On that note, it is a bit unfortunate that relatively few measures could be considered, both for UML and code. It is not clear yet if, say, the various dimensions of coupling measured at the source code level are also represented at the design level. UML measures pertaining to sequence diagrams (the bulk of the available diagrams) had to be collected manually because the UML tool in use could not export sequence diagrams to XMI for automated measurement. This explains why the selection of UML measures had to be restricted in the study.

I’m surprised that McCabe Cyclomatic Complexity was not found significant in univariate analysis. I would have expected MCC to be strongly correlated to both size and fault-proneness.

Message LoD was only found significant in combination with other measures. This could be due to interactions with or collinearity between covariates. I suspect that this is probably a spurious result not representative of many systems. Compared to the study from Chapter 6, which looked at fault-prone classes only, the statistical relationships of message LoD to fault-proneness is not as strong in the present study, which included both fault-prone and fault-free classes in the analysis. I would therefore still put a question mark behind the significance of message LoD. If there is an effect, it is clearly not as prominent as, say, that of size or import coupling.

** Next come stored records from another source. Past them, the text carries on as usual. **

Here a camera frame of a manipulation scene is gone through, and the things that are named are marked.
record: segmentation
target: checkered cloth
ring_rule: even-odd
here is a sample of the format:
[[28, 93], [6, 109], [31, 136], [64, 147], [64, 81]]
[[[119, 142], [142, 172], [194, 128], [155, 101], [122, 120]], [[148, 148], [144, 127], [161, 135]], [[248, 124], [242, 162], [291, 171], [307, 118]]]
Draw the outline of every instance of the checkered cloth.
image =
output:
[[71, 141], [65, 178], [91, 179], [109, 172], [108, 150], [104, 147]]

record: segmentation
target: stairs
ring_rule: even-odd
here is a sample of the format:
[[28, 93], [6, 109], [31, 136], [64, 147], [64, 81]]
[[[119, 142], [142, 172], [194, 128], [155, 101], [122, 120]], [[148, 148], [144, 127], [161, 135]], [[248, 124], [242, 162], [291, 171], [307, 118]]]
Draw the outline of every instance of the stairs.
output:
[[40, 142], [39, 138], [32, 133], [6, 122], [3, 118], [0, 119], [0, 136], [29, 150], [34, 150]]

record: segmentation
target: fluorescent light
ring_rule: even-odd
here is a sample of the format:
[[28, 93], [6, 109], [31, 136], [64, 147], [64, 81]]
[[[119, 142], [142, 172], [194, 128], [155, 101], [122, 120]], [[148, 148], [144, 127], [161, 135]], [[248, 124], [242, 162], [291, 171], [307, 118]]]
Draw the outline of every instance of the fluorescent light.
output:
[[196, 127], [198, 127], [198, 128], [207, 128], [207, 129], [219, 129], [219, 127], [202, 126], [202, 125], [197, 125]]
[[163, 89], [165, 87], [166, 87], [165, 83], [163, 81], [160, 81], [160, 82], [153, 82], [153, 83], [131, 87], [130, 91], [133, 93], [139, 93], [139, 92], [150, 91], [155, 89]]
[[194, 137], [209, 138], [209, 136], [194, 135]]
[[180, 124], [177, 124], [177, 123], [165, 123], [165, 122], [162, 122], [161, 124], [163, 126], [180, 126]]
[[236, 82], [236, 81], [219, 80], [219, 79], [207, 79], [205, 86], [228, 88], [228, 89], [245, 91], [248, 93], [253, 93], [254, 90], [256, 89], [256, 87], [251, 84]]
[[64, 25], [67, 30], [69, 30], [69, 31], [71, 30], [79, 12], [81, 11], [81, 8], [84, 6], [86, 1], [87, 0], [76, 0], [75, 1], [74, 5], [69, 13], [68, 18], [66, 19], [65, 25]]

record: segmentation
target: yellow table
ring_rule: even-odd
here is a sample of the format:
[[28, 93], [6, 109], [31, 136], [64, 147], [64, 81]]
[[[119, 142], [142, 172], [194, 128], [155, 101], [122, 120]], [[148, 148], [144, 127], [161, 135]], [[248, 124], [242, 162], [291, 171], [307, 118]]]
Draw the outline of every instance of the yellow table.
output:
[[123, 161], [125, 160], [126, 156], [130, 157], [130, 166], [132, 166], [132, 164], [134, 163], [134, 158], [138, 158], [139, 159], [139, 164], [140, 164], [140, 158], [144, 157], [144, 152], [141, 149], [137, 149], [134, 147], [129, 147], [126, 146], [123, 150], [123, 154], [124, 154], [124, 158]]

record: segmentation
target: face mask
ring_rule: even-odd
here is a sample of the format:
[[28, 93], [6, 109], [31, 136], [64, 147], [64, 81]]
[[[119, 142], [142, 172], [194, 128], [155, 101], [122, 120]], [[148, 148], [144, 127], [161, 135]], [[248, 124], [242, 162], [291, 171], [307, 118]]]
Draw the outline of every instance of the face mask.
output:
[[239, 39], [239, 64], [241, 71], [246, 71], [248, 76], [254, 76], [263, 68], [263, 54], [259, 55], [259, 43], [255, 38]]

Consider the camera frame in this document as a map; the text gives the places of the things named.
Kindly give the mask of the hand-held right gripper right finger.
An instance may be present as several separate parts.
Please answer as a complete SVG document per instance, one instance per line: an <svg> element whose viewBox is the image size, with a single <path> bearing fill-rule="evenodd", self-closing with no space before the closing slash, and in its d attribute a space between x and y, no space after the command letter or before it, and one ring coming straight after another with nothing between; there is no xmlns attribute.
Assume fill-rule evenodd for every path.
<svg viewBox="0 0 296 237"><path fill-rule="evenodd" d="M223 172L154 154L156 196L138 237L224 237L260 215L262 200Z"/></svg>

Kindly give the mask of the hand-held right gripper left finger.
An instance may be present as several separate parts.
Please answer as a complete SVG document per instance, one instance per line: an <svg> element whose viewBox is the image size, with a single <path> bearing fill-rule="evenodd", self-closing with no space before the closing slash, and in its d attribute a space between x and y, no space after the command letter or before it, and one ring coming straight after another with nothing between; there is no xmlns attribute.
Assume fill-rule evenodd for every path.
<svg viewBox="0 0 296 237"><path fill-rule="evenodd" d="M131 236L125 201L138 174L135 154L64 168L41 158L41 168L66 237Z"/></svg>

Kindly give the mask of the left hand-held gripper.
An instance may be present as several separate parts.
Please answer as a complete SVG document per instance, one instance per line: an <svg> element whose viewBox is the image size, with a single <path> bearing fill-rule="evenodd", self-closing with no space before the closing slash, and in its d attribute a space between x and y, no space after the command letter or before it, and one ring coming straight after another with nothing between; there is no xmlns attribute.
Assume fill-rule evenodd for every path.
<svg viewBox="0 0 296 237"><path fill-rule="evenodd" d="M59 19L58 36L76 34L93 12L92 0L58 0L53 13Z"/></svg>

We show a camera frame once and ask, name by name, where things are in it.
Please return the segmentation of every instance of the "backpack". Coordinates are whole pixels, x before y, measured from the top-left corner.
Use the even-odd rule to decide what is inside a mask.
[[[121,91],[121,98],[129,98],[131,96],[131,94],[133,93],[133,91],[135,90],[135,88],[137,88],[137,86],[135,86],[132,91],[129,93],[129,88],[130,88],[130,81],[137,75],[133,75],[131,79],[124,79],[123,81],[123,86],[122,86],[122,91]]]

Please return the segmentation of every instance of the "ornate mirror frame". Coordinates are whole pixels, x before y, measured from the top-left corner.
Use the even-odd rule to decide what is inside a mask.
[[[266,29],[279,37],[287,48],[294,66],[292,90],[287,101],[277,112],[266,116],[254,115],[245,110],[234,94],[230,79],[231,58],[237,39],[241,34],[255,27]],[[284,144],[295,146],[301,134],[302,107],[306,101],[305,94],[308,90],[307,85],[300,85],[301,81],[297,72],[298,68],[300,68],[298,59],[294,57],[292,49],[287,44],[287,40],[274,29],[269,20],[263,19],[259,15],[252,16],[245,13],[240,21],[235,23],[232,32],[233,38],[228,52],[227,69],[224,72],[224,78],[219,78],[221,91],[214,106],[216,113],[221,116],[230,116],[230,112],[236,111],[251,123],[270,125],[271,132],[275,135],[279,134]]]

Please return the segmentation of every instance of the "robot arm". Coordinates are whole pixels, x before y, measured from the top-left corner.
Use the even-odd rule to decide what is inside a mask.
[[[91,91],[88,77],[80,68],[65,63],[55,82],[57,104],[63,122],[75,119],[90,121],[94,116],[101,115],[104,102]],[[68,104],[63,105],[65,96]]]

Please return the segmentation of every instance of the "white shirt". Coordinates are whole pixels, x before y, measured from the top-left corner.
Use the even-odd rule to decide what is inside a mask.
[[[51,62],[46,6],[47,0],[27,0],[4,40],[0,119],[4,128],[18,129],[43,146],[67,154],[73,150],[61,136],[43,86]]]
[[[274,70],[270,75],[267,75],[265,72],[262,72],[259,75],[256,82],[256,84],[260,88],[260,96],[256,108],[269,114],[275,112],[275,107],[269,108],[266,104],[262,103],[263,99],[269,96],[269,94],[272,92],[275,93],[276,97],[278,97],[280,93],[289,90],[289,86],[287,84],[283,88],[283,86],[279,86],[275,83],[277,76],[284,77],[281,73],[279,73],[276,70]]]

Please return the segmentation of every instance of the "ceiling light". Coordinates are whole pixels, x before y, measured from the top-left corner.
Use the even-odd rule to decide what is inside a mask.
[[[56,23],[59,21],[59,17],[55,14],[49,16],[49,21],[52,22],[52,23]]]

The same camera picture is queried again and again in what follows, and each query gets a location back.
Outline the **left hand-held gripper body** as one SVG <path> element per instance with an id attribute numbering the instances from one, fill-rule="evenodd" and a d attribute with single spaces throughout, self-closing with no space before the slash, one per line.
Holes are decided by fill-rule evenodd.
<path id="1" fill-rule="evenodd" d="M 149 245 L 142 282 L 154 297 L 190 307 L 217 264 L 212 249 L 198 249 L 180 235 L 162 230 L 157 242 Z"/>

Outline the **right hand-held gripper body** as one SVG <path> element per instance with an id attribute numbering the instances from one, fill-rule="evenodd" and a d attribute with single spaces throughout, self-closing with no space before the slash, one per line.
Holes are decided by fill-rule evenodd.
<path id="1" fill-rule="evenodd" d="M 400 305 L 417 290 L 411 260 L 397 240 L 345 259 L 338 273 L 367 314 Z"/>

Nugroho randomly selected 29 out of the 56 faulty classes to balance the count with the 29 not fault-prone classes. I wonder what the effect of this selection is on the resulting models. Could it bias the model when it is applied to systems where actually two thirds of the classes are fault-prone? It might be interesting run a cross-validation with all the classes to see what happens.

The study showed that it is often not easy to map design artifacts to code artifacts. Only 10 percent of the implementation classes could be found in both class and sequence diagrams. I think this is something we are likely to see in most systems with a manual elaboration phase. This not only has practical implications for building prediction models for code artifacts, but also for applying the models: the predictions only cover a fraction of the code.

Some of the above remarks may have a (hopefully constructive) critical tone to them. This does not change the fact that I think this study presents really excellent empirical work, and I wish there was a whole lot more of it.